Omit the pictures and return exactly the stretch of the material below from the line with "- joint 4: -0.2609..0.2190" through the line with "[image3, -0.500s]".
• • • •
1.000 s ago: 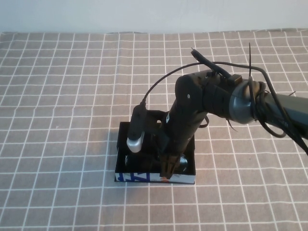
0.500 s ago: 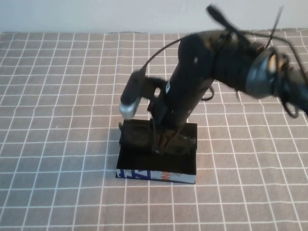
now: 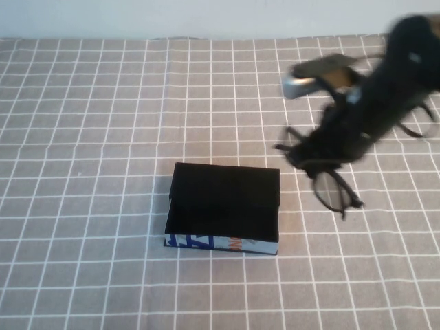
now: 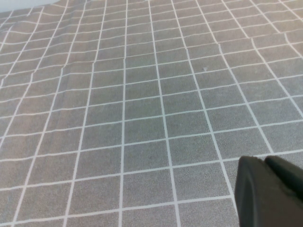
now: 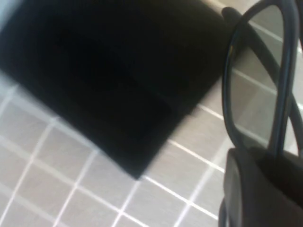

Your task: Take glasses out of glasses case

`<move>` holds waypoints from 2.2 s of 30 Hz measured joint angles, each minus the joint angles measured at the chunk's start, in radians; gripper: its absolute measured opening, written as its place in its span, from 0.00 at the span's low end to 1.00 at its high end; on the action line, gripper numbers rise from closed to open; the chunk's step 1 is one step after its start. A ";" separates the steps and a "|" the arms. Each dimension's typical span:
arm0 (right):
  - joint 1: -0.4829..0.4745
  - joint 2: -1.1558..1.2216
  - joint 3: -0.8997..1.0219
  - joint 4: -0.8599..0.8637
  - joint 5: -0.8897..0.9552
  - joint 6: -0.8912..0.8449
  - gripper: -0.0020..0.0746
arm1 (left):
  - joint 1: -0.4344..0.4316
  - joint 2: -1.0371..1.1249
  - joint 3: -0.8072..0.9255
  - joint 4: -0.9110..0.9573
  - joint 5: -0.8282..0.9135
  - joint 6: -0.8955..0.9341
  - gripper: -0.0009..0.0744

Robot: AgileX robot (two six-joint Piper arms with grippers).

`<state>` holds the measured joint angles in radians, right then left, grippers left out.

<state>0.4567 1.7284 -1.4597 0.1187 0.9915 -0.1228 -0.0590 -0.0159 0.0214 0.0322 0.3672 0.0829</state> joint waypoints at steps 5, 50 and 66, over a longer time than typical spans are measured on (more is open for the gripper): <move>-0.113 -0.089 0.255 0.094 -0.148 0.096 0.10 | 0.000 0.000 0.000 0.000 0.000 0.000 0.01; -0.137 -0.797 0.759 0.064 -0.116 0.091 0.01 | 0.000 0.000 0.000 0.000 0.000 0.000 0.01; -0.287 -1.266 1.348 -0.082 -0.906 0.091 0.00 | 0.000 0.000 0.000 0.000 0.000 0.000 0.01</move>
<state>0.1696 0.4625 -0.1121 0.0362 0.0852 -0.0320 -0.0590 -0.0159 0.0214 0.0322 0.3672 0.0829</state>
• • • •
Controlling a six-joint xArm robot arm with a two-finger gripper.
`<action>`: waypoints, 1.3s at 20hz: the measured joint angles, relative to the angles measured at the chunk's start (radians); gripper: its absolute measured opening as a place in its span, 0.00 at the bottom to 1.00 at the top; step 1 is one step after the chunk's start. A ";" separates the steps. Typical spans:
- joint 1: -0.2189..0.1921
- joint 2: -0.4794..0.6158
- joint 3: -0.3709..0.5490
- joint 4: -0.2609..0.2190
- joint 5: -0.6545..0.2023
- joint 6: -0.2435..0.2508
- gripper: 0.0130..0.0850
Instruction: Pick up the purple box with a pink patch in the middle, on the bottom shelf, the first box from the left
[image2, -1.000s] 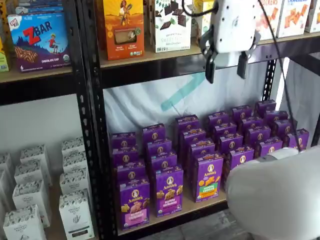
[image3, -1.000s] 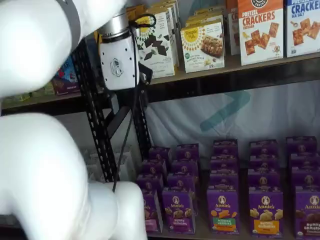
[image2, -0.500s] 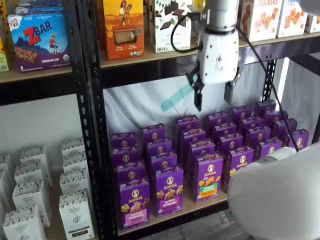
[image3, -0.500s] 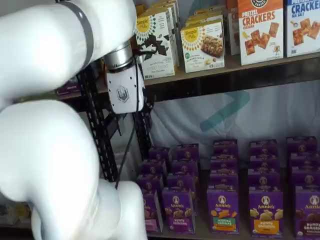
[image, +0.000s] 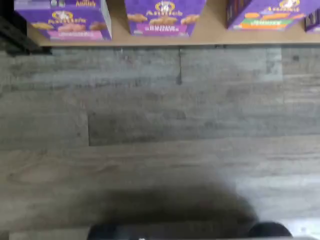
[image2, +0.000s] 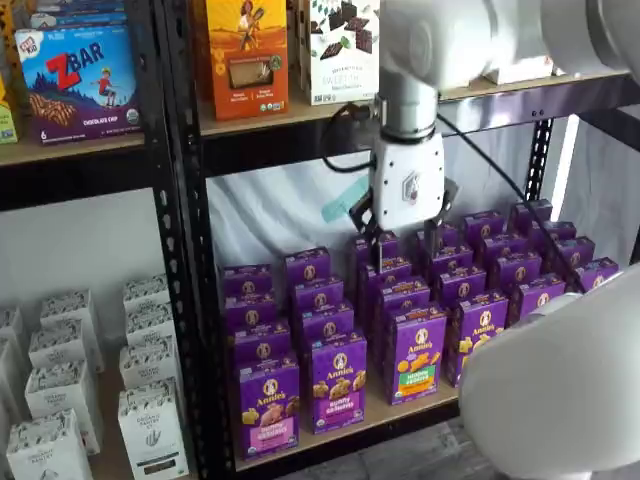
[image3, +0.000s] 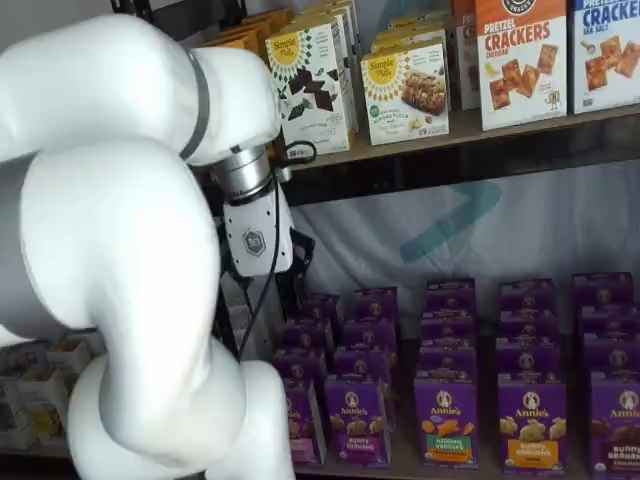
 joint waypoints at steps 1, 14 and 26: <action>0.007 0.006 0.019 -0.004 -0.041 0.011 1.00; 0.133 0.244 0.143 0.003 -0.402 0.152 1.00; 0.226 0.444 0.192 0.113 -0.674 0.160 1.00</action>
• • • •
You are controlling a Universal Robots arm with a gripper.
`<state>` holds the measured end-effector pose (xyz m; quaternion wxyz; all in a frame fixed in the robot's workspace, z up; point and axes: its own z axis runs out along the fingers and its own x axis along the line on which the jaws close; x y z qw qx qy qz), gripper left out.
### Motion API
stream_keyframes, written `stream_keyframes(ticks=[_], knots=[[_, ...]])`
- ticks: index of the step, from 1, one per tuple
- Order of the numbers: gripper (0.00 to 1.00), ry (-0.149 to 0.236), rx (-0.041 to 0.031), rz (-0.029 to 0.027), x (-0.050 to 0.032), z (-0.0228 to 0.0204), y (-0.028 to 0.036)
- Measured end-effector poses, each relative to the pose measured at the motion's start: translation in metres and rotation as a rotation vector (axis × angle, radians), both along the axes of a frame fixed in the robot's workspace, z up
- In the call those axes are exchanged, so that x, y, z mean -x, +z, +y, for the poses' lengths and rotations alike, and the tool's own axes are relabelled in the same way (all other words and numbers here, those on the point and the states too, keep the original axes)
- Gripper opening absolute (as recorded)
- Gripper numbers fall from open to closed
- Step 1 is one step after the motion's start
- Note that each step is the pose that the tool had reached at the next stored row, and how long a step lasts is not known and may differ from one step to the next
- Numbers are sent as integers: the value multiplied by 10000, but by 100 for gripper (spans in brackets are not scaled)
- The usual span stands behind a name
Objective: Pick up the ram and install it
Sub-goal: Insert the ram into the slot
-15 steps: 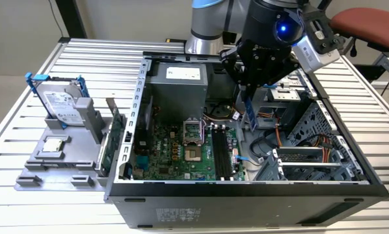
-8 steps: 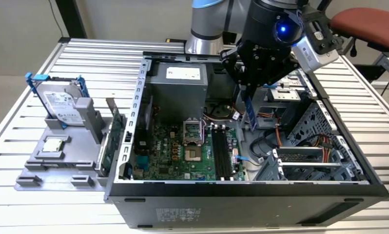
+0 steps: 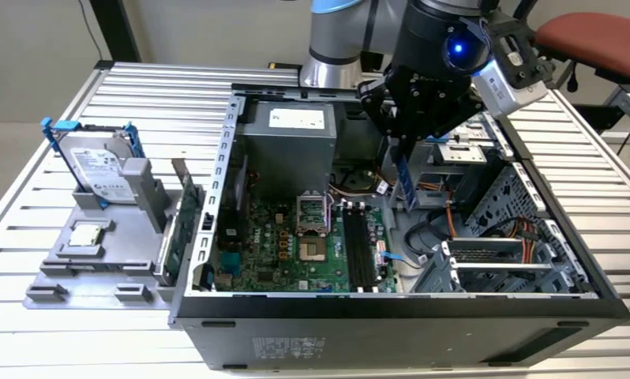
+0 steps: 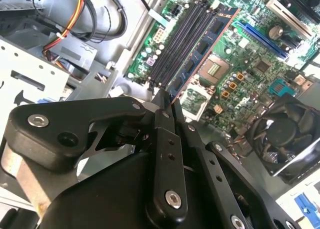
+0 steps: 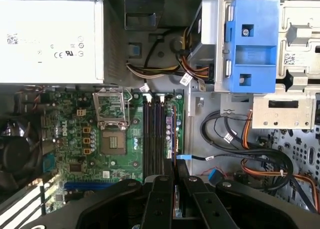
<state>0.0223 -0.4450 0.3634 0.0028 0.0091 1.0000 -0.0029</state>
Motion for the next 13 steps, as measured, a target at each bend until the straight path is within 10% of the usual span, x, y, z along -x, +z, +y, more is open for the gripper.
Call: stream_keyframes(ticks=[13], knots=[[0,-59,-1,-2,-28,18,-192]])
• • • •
▶ **Solution for this exercise**:
- joint 4: -0.2609..0.2190
- joint 5: -0.6545..0.2023
- joint 6: -0.2435..0.2508
- gripper: 0.0130..0.0850
Instruction: Pick up the purple box with a pink patch in the middle, on the bottom shelf, the first box from the left
[image2, -1.000s] 
[image3, -1.000s] 
[image2, -0.500s] 
[image3, -0.500s] 

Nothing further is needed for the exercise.